## Work to be completed
Pull out every line below containing the word "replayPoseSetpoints".

[Information shown Boundary: Start]

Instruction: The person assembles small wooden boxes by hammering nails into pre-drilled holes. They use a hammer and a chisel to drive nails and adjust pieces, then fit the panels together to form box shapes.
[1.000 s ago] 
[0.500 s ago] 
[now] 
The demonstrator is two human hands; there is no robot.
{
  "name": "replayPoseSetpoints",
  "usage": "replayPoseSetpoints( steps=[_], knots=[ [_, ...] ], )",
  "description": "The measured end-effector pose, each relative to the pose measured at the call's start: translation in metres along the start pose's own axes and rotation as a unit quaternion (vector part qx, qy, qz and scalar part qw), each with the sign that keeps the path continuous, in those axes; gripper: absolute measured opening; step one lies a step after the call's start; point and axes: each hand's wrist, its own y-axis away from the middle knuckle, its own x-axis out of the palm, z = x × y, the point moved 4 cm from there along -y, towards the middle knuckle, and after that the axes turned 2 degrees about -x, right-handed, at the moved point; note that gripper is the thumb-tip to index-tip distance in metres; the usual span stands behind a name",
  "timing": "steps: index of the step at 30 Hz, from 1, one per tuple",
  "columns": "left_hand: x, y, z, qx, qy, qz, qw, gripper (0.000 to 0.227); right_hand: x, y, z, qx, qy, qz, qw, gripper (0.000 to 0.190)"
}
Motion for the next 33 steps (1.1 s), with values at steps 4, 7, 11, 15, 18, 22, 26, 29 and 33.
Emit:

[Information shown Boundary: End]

## Worked solution
  "name": "replayPoseSetpoints",
  "usage": "replayPoseSetpoints( steps=[_], knots=[ [_, ...] ], )",

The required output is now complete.